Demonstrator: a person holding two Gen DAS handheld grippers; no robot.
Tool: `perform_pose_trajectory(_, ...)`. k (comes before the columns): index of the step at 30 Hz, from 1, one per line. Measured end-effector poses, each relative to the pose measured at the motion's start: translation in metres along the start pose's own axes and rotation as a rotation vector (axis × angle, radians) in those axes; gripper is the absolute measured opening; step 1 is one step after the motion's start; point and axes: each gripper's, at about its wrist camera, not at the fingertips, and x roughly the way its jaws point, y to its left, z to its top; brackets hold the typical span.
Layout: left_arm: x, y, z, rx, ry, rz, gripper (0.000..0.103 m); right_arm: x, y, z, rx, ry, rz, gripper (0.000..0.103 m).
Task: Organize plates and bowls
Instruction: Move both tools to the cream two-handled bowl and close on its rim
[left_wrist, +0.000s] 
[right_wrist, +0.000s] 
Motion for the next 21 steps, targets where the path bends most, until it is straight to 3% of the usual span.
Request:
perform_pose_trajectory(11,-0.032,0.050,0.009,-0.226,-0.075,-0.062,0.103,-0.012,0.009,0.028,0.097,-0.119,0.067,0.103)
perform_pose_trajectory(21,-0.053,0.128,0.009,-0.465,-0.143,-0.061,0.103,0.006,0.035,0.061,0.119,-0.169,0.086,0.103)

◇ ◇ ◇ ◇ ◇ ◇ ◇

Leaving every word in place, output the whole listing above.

Demonstrator: a person holding two Gen DAS handheld grippers; no robot.
Tool: `perform_pose_trajectory(_, ...)`. k (comes before the columns): index of the step at 30 Hz, from 1, one per line. Measured end-effector poses, each relative to the pose measured at the motion's start: translation in metres along the start pose's own axes and rotation as a rotation vector (axis × angle, radians) in those axes; gripper is the absolute measured opening; step 1 is one step after the motion's start; point and axes: each gripper's, at about its wrist camera, not at the fingertips, and x roughly the way its jaws point, y to its left, z to its top; brackets hold the typical span.
Layout: left_arm: x, y, z, rx, ry, rz, gripper (0.000..0.103 m); right_arm: x, y, z, rx, ry, rz, gripper (0.000..0.103 m).
Task: Organize plates and bowls
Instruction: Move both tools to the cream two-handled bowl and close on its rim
[left_wrist, +0.000s] 
[right_wrist, +0.000s] 
Motion for the next 21 steps, targets where the path bends most, until it is straight to 3% of the usual span.
Request:
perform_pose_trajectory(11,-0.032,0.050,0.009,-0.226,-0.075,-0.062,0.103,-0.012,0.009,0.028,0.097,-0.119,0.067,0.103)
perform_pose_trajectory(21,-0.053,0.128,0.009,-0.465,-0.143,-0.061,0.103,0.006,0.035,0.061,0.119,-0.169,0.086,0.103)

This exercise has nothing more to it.